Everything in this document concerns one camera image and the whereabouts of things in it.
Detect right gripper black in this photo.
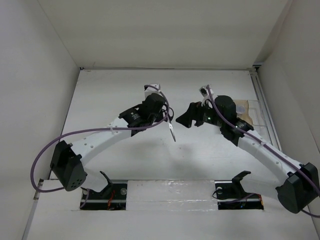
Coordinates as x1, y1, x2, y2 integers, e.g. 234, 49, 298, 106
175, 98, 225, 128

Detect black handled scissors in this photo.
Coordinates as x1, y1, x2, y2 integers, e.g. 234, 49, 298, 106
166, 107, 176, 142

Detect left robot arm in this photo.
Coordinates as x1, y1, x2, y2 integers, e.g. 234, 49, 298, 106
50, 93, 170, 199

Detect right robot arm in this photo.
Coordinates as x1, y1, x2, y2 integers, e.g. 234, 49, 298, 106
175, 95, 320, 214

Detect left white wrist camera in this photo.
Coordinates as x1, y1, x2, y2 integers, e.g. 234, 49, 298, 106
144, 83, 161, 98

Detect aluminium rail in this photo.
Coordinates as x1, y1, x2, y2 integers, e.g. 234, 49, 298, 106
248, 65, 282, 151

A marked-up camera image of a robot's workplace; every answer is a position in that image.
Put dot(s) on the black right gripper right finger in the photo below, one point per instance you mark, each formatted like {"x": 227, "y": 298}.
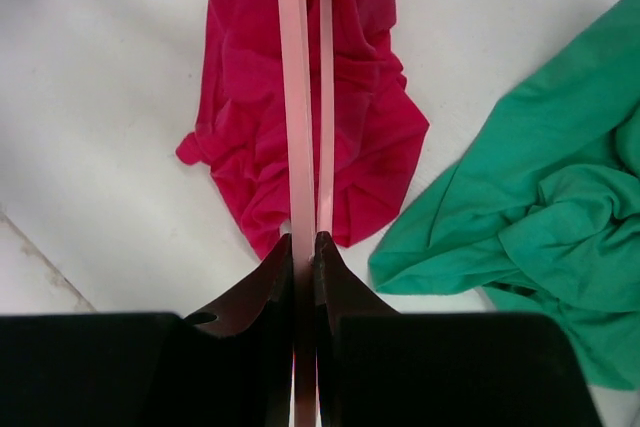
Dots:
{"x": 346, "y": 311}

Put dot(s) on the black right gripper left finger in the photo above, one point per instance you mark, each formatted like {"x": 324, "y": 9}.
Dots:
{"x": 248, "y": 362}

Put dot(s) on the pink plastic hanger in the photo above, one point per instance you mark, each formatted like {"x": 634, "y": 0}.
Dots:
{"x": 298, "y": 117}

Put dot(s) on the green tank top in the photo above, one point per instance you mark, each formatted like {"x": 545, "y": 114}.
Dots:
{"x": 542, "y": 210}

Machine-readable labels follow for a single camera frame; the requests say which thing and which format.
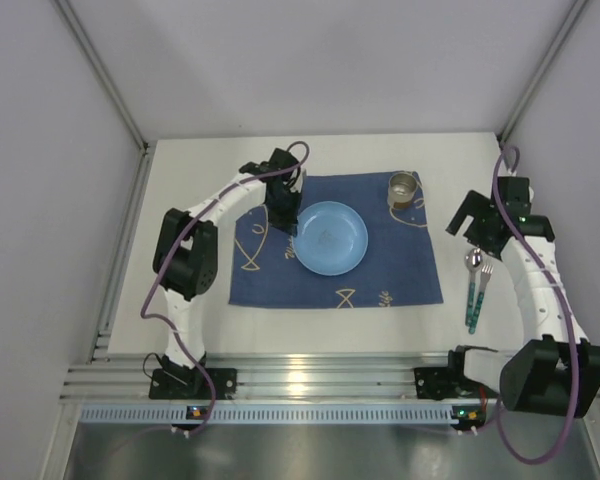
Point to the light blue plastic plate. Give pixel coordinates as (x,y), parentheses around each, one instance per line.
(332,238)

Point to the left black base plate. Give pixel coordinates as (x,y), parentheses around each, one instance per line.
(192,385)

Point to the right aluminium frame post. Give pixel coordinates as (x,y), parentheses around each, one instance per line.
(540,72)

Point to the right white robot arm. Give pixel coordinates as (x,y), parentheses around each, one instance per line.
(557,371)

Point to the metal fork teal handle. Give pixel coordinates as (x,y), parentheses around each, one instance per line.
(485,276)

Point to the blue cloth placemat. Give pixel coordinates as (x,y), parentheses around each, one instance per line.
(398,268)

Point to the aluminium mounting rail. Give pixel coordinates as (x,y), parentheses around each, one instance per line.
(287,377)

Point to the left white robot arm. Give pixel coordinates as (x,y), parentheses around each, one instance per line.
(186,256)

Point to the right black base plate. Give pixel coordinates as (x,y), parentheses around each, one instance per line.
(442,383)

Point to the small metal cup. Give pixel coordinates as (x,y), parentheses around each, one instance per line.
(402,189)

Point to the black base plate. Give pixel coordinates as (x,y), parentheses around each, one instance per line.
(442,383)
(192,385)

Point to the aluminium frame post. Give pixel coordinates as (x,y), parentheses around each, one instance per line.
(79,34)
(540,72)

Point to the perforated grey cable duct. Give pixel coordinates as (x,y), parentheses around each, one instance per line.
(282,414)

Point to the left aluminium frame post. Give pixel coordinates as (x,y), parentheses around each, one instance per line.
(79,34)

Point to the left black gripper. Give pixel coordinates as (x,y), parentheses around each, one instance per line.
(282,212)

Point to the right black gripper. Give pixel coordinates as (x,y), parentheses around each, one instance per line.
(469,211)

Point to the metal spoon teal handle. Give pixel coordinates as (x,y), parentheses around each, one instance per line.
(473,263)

_EXERCISE REQUIREMENTS_. Give again, exactly and with nothing added, the lines running from the one that contains "Point to the aluminium frame" to the last line of the material.

_SOLUTION FOR THIS EXERCISE_.
Point to the aluminium frame post. Give pixel coordinates as (x,y), parentheses around each, one instance per line.
(79,34)
(540,72)

Point to the perforated grey cable duct. Give pixel coordinates as (x,y), parentheses around each, one instance per line.
(282,414)

Point to the left aluminium frame post. Give pixel coordinates as (x,y), parentheses around each, one instance per line.
(79,34)

Point to the left black gripper. Give pixel coordinates as (x,y), parentheses around each, one instance per line.
(282,212)

Point to the right black gripper. Give pixel coordinates as (x,y), parentheses around each, one instance per line.
(469,211)

Point to the metal spoon teal handle. Give pixel coordinates as (x,y), parentheses around each, one instance per line.
(473,263)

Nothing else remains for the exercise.